Personal information
- Date of birth: April 15, 1945 (age 80)
- Place of birth: Rio de Janeiro, Brazil
- Position: Striker

Senior career*
- Years: Team / Apps / (Gls)
- 1967: New York Generals / 3 / (0)
- 1967: Chicago Spurs / 2 / (2)
- 1968: Kansas City Spurs / 2 / (0)
- 1968: Toronto Falcons / 22 / (20)
- 1971–1972: Rochester Lancers / 28 / (7)
- 1973: Toronto First Portuguese
- 1974: Denver Dynamos / 16 / (1)
- 1976: Chicago Cats

= Iris DeBrito =

Brazilian footballer (born 1945)

Iris DeBrito is a Brazilian former professional footballer who played in the North American Soccer League.

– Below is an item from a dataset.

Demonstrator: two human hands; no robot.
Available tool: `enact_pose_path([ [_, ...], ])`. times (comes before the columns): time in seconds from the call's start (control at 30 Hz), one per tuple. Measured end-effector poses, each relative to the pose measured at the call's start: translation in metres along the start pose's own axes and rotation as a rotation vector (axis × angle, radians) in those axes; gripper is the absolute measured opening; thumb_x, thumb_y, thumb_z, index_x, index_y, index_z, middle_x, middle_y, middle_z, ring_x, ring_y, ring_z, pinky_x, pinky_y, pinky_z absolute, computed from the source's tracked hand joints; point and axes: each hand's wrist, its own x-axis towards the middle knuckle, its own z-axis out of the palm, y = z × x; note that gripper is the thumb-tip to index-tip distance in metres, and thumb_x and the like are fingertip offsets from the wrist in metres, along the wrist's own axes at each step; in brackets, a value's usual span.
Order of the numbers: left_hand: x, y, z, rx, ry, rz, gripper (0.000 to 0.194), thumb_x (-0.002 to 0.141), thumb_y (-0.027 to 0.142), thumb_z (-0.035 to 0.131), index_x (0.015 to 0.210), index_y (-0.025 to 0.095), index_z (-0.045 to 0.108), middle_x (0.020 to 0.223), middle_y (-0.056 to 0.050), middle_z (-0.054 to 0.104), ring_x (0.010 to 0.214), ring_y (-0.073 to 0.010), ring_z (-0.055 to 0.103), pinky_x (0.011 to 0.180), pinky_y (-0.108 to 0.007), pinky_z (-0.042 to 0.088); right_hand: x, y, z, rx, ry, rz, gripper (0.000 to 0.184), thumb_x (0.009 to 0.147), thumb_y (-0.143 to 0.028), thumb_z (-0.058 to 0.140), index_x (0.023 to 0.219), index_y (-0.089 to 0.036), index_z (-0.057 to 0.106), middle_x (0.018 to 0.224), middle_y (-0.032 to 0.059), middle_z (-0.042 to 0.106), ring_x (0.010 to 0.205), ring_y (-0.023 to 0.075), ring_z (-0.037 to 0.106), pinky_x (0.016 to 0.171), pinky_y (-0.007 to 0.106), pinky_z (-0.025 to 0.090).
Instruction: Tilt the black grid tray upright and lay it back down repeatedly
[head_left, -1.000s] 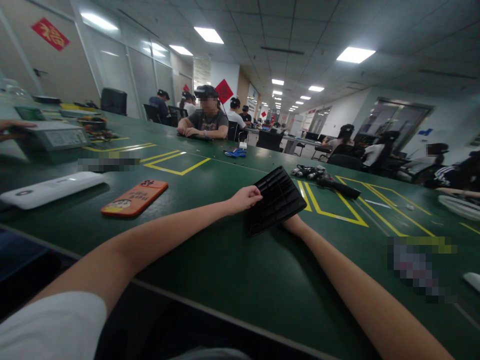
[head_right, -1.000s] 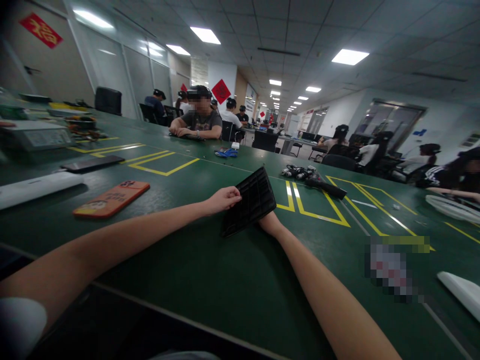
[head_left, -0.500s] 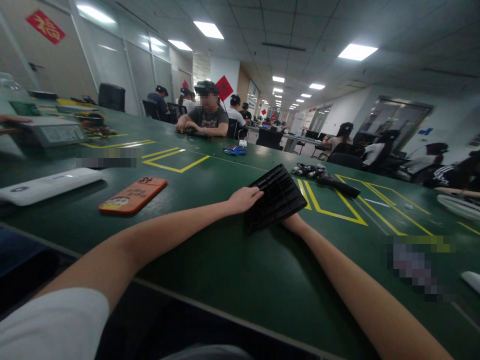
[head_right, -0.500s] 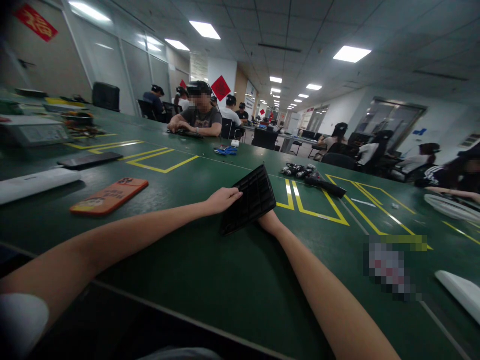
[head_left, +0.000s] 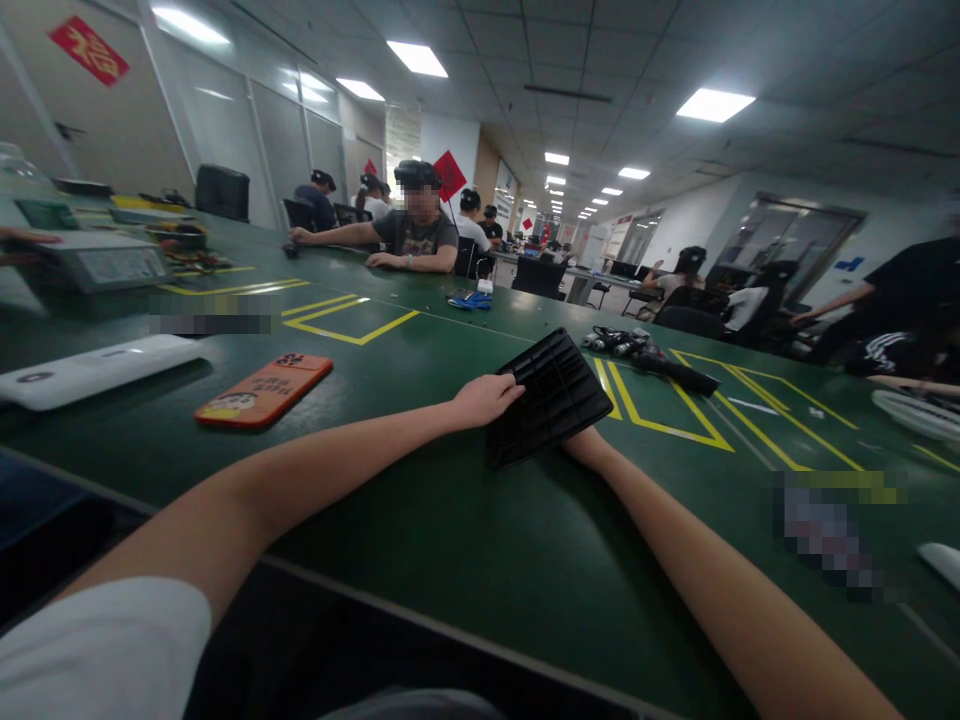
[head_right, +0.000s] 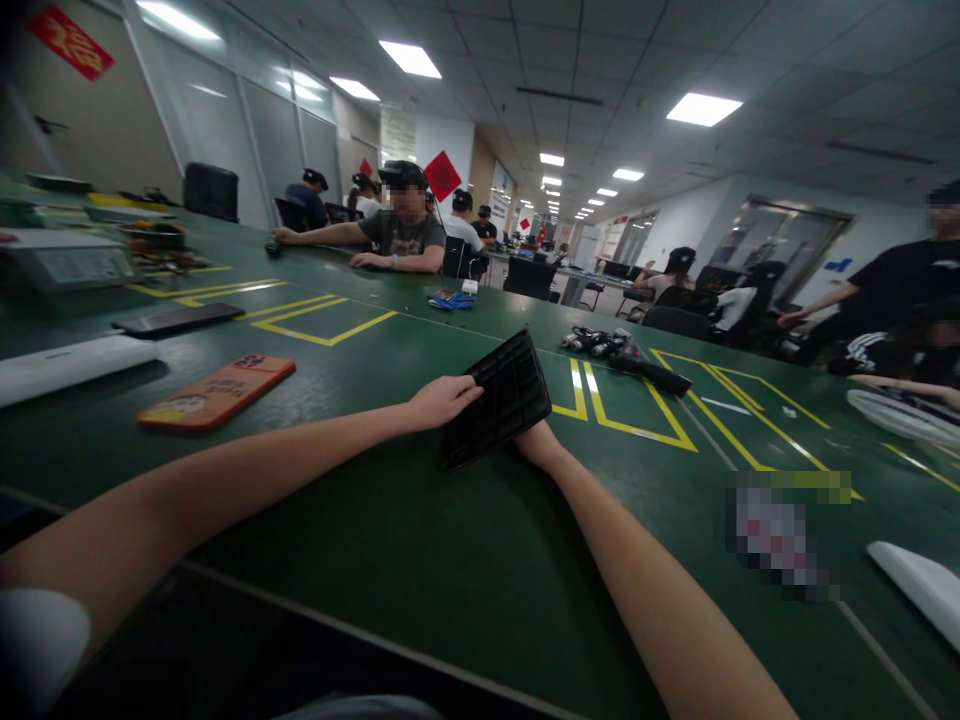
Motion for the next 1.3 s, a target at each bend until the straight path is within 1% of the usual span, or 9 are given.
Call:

In 1967, DeBrito signed with the New York Generals of the National Professional Soccer League. He moved to the Chicago Spurs during the season. In 1968, the NPSL merged with the United Soccer Association to form the North American Soccer League and the Spurs moved to Kansas City where they became the Kansas City Spurs. DeBrito played only two games with the Spurs in 1968 before being traded to the Toronto Falcons. He did not play in the NASL in 1969 or 1970, but returned to the league in 1971 with the Rochester Lancers.

He played in the National Soccer League with Toronto First Portuguese for the 1973 season. In 1974, he began the pre-season with the Los Angeles Aztecs but was traded to the Denver Dynamos a week before the season opener. In 1976, he played in the American Soccer League with Chicago Cats.